►

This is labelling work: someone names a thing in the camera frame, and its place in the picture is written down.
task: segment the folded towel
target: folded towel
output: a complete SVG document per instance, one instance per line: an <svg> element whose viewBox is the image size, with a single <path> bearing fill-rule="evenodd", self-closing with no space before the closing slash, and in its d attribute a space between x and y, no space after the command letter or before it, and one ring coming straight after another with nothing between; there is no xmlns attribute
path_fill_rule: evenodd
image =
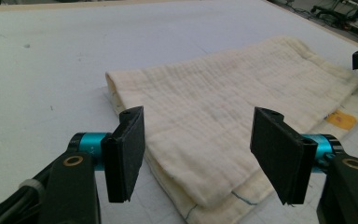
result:
<svg viewBox="0 0 358 224"><path fill-rule="evenodd" d="M315 132L358 88L351 71L285 36L106 80L118 113L144 106L146 160L188 223L238 221L272 192L249 149L255 106Z"/></svg>

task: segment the wire
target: wire
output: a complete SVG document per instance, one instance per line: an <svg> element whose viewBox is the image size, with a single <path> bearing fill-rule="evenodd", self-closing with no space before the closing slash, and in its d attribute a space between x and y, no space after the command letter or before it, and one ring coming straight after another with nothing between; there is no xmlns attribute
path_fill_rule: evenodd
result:
<svg viewBox="0 0 358 224"><path fill-rule="evenodd" d="M332 13L332 14L326 14L325 16L323 16L322 18L318 18L315 14L311 13L310 11L306 10L306 9L302 9L302 8L295 8L292 6L287 6L289 7L290 10L292 10L292 12L296 13L297 15L309 20L309 21L320 21L323 22L325 25L328 25L330 27L336 28L336 29L340 29L343 31L348 31L346 22L350 19L350 17L348 17L348 14L351 12L348 12L347 15L344 16L340 16L337 13Z"/></svg>
<svg viewBox="0 0 358 224"><path fill-rule="evenodd" d="M10 197L0 203L0 216L6 212L13 204L15 204L25 193L27 189L21 188L13 193Z"/></svg>
<svg viewBox="0 0 358 224"><path fill-rule="evenodd" d="M29 209L19 214L19 217L16 218L14 223L15 224L36 223L36 219L38 217L41 207L42 207L41 203L38 203L35 206L31 206Z"/></svg>
<svg viewBox="0 0 358 224"><path fill-rule="evenodd" d="M27 190L27 192L9 209L6 210L4 214L0 216L0 224L6 223L11 217L18 214L20 211L23 211L25 205L30 204L34 199L34 192L32 190Z"/></svg>

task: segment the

◄

Work task. If a line of the records includes the string "segment", copy it out.

Problem solution.
task: segment the folded towel
task: segment the wire
task: segment the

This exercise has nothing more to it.